▶ _REQUIRED WORK_: Begin at the line containing "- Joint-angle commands" and reproduce every line through the end of the entries below. Nothing else should appear.

(ENTRIES SHOWN begins)

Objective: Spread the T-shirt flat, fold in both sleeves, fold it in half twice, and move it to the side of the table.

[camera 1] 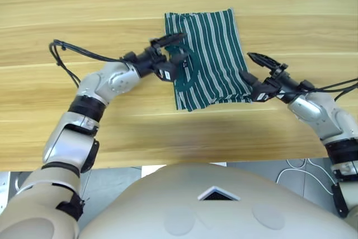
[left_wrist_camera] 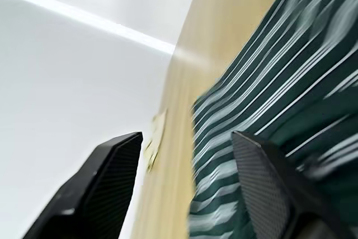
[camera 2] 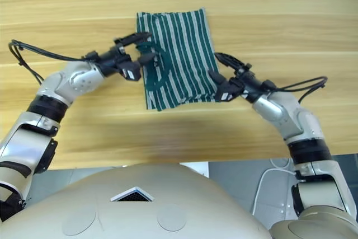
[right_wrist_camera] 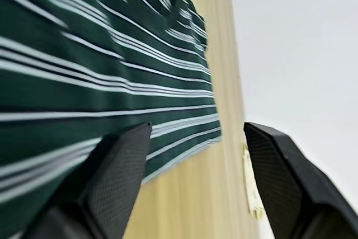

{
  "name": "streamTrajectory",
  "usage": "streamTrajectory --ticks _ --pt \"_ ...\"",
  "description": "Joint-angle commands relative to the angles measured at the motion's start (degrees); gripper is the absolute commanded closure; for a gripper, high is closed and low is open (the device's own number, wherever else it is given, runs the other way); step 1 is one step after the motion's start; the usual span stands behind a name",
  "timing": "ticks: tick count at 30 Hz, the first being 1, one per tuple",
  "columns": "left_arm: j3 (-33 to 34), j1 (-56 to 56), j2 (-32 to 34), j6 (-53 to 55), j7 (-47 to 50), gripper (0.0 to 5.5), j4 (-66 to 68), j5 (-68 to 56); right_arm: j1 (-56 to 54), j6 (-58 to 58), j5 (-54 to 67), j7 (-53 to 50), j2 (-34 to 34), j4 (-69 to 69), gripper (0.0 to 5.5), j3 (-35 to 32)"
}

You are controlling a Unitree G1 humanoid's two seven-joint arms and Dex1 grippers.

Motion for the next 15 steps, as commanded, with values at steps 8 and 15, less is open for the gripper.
streamTrajectory --ticks 8,15 --pt "-7.6 7.7 1.8 -6.7 -14.9 2.55 -6.3 -14.2 2.2 0.2 3.6 7.3 3.3 2.5 2.45 4.3" --pt "-6.6 6.6 2.8 -3.8 -15.7 2.55 -0.3 -10.1 2.4 -0.3 2.7 8.1 4.3 6.4 2.45 7.0"
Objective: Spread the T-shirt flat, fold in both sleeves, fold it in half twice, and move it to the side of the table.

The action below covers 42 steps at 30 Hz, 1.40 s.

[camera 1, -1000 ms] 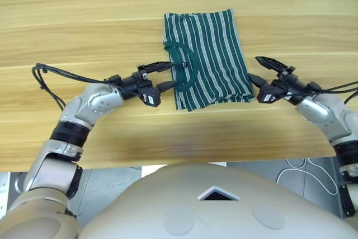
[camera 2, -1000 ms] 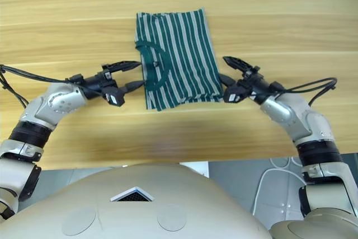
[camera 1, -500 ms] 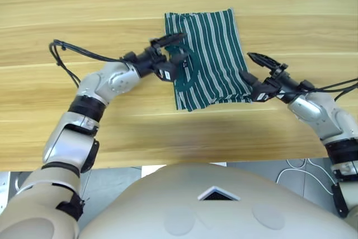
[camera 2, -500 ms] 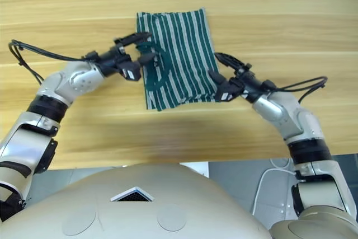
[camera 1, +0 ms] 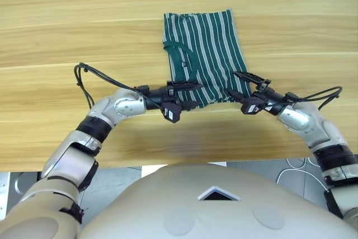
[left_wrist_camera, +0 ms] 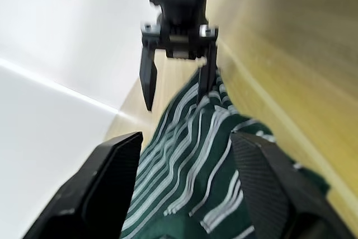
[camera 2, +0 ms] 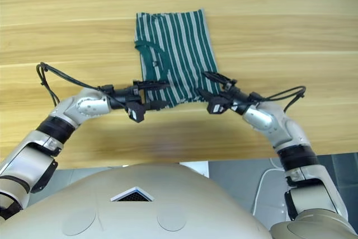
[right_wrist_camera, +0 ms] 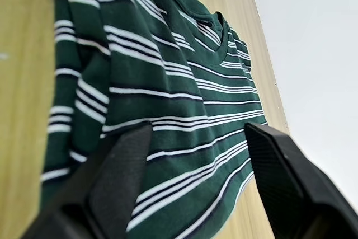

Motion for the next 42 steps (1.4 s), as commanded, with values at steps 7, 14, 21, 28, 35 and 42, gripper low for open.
streamTrajectory --ticks 7,14,21,28,35,42 --pt "0.3 -1.8 3.4 3.1 0.5 2.55 13.5 6.6 2.6 0.4 -2.1 2.2 -0.5 1.6 2.45 2.7" --pt "2.4 -0.2 6.3 2.9 1.3 2.55 11.6 5.8 3.3 0.4 -1.8 2.5 -1.4 0.2 2.45 2.4" --pt "2.6 6.3 9.1 2.7 -3.7 2.55 0.5 -1.4 3.9 -4.1 10.5 1.4 -0.2 -9.1 2.45 -1.5" --pt "7.6 13.3 11.8 5.9 -3.7 2.55 -12.1 -8.8 8.1 -3.0 20.7 4.5 -7.3 -14.0 2.45 -15.1" --pt "22.5 18.9 16.5 12.6 -1.8 2.55 -28.7 -17.7 16.7 3.3 1.3 6.5 -11.7 -9.3 2.45 -14.1" --pt "19.9 21.9 23.1 15.7 -9.3 2.55 -17.6 -5.9 12.5 2.9 -2.8 8.6 -8.5 -11.1 2.45 -7.1"
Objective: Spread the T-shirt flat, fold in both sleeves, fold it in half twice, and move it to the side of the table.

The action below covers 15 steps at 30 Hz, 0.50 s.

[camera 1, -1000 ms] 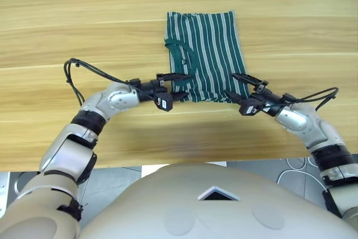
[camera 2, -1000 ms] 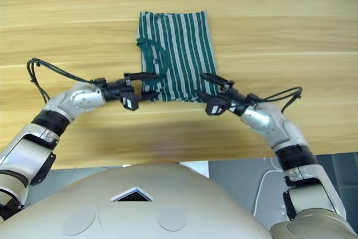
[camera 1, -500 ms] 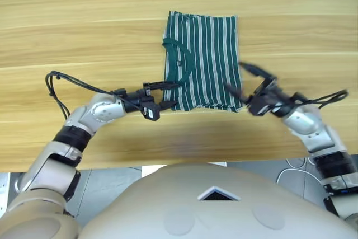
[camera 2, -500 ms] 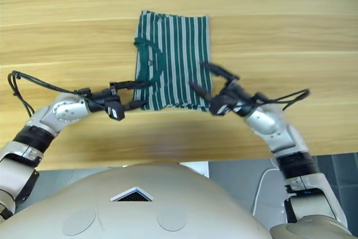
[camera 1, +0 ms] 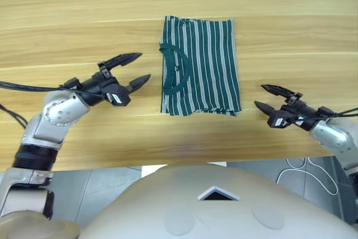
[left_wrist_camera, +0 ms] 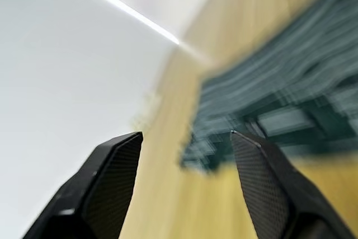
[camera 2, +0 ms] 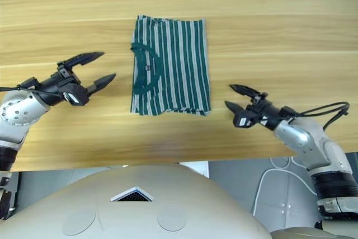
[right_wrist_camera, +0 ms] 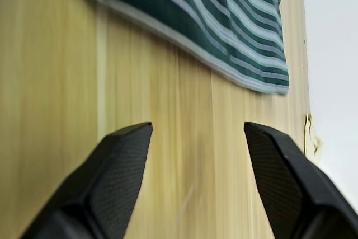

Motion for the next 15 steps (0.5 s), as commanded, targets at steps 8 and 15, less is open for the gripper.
streamTrajectory --ticks 8,15 --pt "-14.6 -2.9 -0.3 -4.3 -15.5 2.55 8.8 2.5 -4.4 -0.9 -3.8 4.0 1.8 -0.1 2.45 9.0" --pt "-20.0 -10.4 -4.6 -7.7 -16.7 2.55 16.8 4.9 -2.7 -0.6 -3.7 3.6 0.8 -1.3 2.45 8.9"
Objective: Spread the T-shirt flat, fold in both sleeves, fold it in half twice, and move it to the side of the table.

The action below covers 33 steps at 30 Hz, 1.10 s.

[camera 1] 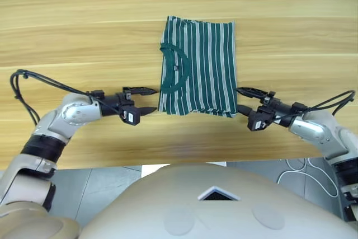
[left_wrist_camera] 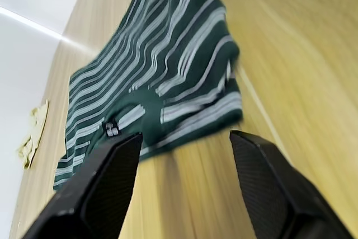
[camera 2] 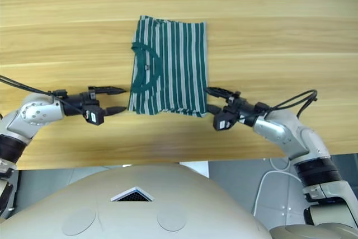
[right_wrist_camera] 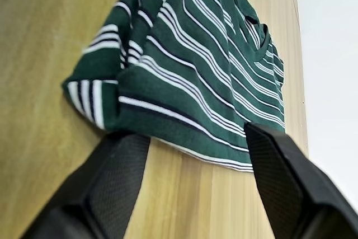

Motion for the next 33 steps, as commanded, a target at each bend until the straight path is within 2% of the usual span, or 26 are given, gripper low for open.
streamTrajectory --ticks 1,11,14,22,28,30,33 --pt "-5.2 -1.9 -2.3 0.5 -3.3 2.55 7.6 7.6 2.3 1.0 -1.9 1.8 -1.3 0.6 2.45 0.8" --pt "-9.9 -2.7 -2.9 -3.1 -5.7 2.55 9.5 6.0 4.8 1.5 -1.5 3.2 -1.8 -4.5 2.45 0.3" --pt "-11.0 -2.4 -2.6 -3.5 -6.0 3.0 9.7 5.8 2.1 1.1 -2.1 3.8 -0.9 -2.5 2.45 1.7" --pt "-12.6 -4.9 -5.1 -3.8 -3.2 4.61 14.4 9.0 -1.5 0.0 -2.7 3.2 -0.4 1.2 4.07 4.1" --pt "-12.5 -6.5 -6.2 -4.8 -1.2 5.15 18.0 9.5 -1.8 -0.8 -2.3 2.9 -0.2 1.4 5.08 4.7" --pt "-12.6 -6.6 -6.5 -5.2 -0.9 5.32 18.7 9.5 -2.0 -1.0 -2.2 2.8 0.0 1.5 5.29 4.9" --pt "-12.4 -5.3 -6.2 -5.8 -1.0 5.42 17.8 7.4 -2.4 -1.6 -0.9 2.7 0.5 1.3 5.32 5.0"
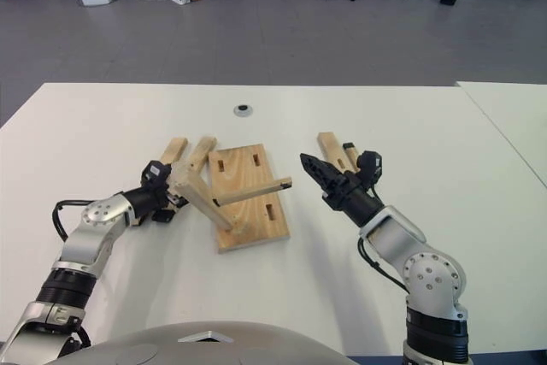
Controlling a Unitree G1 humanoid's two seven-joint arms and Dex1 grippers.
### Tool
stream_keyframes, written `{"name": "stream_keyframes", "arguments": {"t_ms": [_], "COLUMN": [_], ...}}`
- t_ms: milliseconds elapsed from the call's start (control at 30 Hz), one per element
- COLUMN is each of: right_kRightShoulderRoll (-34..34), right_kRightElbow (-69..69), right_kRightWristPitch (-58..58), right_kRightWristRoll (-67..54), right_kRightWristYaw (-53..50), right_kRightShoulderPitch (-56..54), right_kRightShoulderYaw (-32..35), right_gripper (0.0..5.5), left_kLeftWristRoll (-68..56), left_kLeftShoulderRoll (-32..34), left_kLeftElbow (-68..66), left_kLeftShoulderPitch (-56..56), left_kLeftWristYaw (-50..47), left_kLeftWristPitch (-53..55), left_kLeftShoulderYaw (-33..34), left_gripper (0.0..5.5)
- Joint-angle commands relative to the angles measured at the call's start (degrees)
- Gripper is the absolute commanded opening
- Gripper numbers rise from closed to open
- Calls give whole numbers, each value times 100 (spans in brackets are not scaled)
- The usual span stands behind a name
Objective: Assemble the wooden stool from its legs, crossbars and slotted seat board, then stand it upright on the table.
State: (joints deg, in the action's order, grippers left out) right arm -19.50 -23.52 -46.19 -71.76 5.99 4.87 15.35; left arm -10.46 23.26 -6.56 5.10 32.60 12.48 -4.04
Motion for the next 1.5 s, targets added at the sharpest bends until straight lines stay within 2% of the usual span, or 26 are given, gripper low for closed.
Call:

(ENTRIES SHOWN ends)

▶ _RESPONSE_:
- Joint-angle commands relative to the angles measured at the call's start (degrees)
- Gripper is the absolute commanded opening
- Gripper numbers rise from closed to open
- Calls give whole numbers, each value times 100 (spans in brackets are not scaled)
- The usual span stands behind a name
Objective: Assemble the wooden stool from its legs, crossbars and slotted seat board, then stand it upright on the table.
State: (joints deg, in the action's order, grippers left out) right arm -19.50 -23.52 -46.19 -71.76 5.99 4.87 15.35; left arm -10.46 23.26 -6.56 5.10 32.60 12.48 -4.04
Motion for the next 1.5 s, targets added at the sharpest bends until straight lines stay within 2% of the usual span, or 26 are given, gripper low for closed.
Call:

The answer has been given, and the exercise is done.